Senior Notes. On January 23, 2013, we issued $275.0 million of 7.75% senior unsecured notes due on January 15, 2021 ("7.75% Senior Notes"). We used the net proceeds of approximately $268.3 million, net of underwriting fees and other offering costs of $6.7 million, to repay all of the indebtedness and accrued interest outstanding under our term loan credit facility and a portion of that outstanding under our revolving credit facility (see "Credit Facilities"). Under the terms of our revolving credit facility, the borrowing base was reduced by 15% of the 7.75% Senior Notes to $368.8 million. In connection with the retirement of our term loan credit facility and the reduction in our revolving credit facility borrowing base, we accelerated $2.2 million of amortization expense related to deferred financing costs in January 2013. Interest on the 7.75% Senior Notes is payable semi-annually on January 15 and July 15. At any time prior to January 15, 2016, the 7.75% Senior Notes are redeemable up to 35% of the outstanding principal amount with the net cash proceeds of equity offerings at the redemption price of 107.75%. The 7.75% Senior Notes are also subject to repurchase at a price equal to 101% of the principal amount, plus accrued and unpaid interest, upon a change of control or upon certain asset sales if we do not reinvest the net proceeds within 18 months. At any time prior to January 15, 2017, the 7.75% Senior Notes are redeemable, in whole or in part, at a "make whole" redemption price as defined in the indenture, plus accrued and unpaid interest and additional
interest, if any. On and after January 15, 2017, the 7.75% Senior Notes are redeemable, in whole or in part, at a redemption price of 103.875%, decreasing to 101.938% on January 15, 2018 and 100% on January 15, 2019. The indenture governing the 7.75% Senior Notes contains covenants, including limitations of our ability to incur certain liens, incur additional indebtedness; declare or pay distributions if an event of default has occurred; redeem, repurchase, or retire equity interests or subordinated indebtedness; make certain investments; or merge, consolidate or sell substantially all of our assets.
RECENT DEVELOPMENTS
DTE Acquisition. On December 20, 2012, we completed the acquisition of DTE Gas Resources, LLC from DTE Energy Company (NYSE: DTE; "DTE") for $257.4 million, subject to certain post-closing adjustments (the "DTE Acquisition"). The cash paid at closing was funded through $179.8 million of borrowings under our revolving credit facility and $77.6 million through borrowings under our term loan credit facility.

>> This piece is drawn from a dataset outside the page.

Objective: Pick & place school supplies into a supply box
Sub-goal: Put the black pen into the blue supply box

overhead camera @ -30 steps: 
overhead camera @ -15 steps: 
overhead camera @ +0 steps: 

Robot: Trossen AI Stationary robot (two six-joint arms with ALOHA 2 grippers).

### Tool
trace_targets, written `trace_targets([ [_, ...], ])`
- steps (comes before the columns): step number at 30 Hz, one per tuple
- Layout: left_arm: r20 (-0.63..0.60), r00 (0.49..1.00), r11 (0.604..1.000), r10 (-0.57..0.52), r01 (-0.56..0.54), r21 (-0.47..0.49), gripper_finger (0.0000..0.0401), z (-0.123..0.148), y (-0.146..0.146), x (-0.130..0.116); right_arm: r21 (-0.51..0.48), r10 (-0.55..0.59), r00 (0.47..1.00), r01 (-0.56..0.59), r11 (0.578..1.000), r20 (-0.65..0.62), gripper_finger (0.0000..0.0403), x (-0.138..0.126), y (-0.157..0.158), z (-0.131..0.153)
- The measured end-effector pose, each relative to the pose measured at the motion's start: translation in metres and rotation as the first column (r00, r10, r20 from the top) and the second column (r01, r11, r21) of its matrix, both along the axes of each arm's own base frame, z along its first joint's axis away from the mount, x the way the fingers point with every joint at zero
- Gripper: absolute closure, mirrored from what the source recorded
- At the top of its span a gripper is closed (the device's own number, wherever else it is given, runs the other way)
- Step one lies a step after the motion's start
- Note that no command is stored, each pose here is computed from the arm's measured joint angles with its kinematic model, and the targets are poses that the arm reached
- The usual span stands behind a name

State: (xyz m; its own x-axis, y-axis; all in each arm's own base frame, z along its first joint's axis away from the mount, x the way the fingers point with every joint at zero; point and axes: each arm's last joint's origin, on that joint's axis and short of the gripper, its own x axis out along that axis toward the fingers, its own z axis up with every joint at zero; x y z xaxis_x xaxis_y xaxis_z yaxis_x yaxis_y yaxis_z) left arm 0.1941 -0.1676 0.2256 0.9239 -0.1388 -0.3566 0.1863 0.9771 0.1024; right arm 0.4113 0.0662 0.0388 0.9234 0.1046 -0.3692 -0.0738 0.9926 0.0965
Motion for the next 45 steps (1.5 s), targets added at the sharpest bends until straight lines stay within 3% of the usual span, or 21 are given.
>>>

Amendment to our revolving credit facility and new term loan credit facility. Also on December 20, 2012, in connection with the completion of the DTE Acquisition, we entered into an amendment to our revolving credit facility and a new term loan credit facility.
The amendment to our revolving credit facility:
• increased the borrowing base from $310.0 million to $410.0 million;
• stated that borrowings under the revolving credit facility bear interest, at our election, are at either LIBOR plus an applicable margin between 2.00% and 3.25% per annum or the base rate (which is the higher of the bank's prime rate, the Federal funds rate plus 0.5% or one-month LIBOR plus 1.00%) plus an applicable margin between 1.00% and 2.25% per annum;
• revised the maturity date to be the earlier of March 22, 2016 or February 19, 2014 (the date that is 91 days before the May 19, 2014 maturity date of our term loan credit facility) if any portion of the term loan debt is outstanding on that date; and
• amended the financial covenants to require that our ratio of Total Funded Debt (as defined in the credit agreement) to four quarters of EBITDA (as defined in the credit agreement) not be greater than 4.25 to 1.0 as of the last day of fiscal quarters ending on or before June 30, 2013, 4.00 to 1.0 as of September 30, 2013 and December 31, 2013, and 3.75 to 1.0 as of the last day of fiscal quarters ending after that date.
Our $77.6 term loan credit facility matures May 19, 2014, and contains terms substantially similar to our revolving credit facility except:
• our obligations are secured by second lien mortgages on our oil and gas properties and security interest in substantially all of our assets, and guarantees by substantially all of our subsidiaries;
• borrowings bear interest, at our option, at either the prime rate plus 6.5% or LIBOR plus 7.5%;
• we will be required to prepay borrowings with 100% of the net proceeds from any senior notes offering and 33% of the net proceeds from any equity offering; and
• requires us to maintain a ratio of Total Funded Debt to EBITDA 0.50 higher than that required under our revolving credit facility, a ratio of EBITDA to Consolidated Interest Expense (as defined in the credit agreement) of not less than 2.25 to 1.0 as of the last day of any fiscal quarter, and a minimum asset coverage ratio (as defined in the credit agreement) of at least 1.5 to 1.0.
We borrowed $179.8 million under our revolving credit facility and $77.6 million under our term loan facility to partially fund the DTE acquisition. We repaid the term loan credit facility in full with the proceeds from the sale of the 7.75% Senior Notes (see "Subsequent Events").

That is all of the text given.